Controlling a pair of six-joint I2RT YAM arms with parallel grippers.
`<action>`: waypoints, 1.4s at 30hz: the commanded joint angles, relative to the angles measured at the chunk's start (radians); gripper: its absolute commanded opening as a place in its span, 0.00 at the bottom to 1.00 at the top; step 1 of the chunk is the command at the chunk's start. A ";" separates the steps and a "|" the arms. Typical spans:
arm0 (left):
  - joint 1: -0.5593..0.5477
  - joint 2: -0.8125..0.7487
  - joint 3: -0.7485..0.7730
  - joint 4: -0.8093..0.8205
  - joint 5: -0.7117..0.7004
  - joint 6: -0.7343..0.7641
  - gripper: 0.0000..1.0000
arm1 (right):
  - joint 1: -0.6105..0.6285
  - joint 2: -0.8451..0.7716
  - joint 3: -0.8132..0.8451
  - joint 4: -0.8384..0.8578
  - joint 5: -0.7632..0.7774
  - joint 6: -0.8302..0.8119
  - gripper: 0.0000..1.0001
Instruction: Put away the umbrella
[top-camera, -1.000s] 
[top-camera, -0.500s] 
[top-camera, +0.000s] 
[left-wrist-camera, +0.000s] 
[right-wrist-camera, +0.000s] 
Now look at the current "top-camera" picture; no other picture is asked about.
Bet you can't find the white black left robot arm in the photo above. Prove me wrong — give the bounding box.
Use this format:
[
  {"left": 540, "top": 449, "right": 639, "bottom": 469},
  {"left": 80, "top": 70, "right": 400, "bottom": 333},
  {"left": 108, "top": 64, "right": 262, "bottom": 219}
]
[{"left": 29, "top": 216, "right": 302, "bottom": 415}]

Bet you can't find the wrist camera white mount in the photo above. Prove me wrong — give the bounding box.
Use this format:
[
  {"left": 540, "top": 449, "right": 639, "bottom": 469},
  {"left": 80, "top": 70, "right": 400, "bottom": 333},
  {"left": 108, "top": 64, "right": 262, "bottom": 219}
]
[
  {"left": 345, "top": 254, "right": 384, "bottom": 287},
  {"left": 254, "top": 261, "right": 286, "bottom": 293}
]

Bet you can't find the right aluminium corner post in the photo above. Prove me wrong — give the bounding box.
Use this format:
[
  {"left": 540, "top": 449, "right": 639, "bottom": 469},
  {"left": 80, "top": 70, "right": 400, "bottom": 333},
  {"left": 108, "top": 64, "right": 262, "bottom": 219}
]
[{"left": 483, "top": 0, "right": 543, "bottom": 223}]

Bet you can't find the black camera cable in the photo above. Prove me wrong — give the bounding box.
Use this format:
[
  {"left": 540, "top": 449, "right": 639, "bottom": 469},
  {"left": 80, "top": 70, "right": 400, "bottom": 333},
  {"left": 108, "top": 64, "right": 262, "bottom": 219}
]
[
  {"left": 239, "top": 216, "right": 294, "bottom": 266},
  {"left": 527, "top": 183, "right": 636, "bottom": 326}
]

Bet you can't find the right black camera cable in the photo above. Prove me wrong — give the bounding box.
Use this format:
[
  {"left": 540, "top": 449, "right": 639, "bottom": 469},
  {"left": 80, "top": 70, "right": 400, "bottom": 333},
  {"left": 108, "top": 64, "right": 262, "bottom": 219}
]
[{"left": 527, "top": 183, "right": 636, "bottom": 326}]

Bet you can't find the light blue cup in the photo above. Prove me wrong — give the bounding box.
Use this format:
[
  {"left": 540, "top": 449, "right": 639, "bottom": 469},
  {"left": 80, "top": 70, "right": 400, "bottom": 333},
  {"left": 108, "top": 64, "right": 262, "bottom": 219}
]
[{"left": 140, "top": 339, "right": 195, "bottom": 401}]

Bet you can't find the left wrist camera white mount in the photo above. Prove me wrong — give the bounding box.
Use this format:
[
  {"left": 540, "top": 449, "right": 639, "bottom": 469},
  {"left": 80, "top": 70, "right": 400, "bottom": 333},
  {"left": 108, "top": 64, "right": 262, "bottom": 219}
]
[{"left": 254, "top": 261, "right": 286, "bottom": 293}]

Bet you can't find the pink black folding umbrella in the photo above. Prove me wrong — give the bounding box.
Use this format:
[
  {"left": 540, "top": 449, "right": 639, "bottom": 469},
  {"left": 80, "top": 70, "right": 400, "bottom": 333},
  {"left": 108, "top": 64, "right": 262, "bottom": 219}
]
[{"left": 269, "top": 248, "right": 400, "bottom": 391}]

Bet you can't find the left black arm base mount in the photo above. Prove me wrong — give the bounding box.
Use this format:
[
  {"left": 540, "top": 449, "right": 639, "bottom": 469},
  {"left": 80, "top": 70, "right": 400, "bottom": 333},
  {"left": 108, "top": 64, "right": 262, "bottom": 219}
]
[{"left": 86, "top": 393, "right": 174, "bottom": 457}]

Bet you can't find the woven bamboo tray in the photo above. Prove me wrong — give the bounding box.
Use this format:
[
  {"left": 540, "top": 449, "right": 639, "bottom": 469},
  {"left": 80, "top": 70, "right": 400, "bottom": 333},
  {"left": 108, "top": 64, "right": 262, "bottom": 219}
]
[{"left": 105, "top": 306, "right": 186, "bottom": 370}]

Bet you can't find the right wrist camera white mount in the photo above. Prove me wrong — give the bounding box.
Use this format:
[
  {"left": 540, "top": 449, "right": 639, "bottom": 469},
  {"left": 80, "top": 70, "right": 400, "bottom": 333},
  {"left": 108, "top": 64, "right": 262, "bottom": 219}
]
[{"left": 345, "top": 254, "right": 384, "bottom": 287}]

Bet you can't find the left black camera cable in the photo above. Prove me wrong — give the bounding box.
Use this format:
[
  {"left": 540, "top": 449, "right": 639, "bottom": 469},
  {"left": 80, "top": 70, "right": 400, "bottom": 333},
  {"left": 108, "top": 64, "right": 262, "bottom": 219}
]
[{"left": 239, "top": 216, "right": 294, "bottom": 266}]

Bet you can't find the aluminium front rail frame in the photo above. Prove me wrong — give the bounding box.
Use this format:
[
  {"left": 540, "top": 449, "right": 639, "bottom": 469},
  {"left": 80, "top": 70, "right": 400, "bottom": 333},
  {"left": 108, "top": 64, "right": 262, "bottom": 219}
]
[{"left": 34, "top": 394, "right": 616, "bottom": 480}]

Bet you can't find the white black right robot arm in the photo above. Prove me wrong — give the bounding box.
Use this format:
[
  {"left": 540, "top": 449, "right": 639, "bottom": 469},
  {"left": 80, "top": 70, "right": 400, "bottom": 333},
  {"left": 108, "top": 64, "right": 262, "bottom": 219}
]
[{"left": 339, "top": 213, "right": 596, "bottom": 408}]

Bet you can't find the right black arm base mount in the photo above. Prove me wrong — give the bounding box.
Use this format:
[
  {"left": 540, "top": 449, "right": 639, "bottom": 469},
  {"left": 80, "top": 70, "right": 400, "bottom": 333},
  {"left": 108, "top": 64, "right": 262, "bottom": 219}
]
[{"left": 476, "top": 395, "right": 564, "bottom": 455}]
::::
What you should do ::
Retype only the lines above between the line with "- joint 2: -0.8451..0.7716" and the line with "[top-camera, -1.000s]", counting those two lines as well, and keep every character as it is.

Solution ::
  - joint 2: -0.8451..0.7716
  - joint 3: -0.8132..0.8451
  - joint 4: -0.8384..0.8578
  - joint 5: -0.7632..0.7774
  - joint 6: -0.8302..0.8119
  - gripper: 0.0000..1.0001
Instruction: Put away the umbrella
[top-camera, -1.000s] 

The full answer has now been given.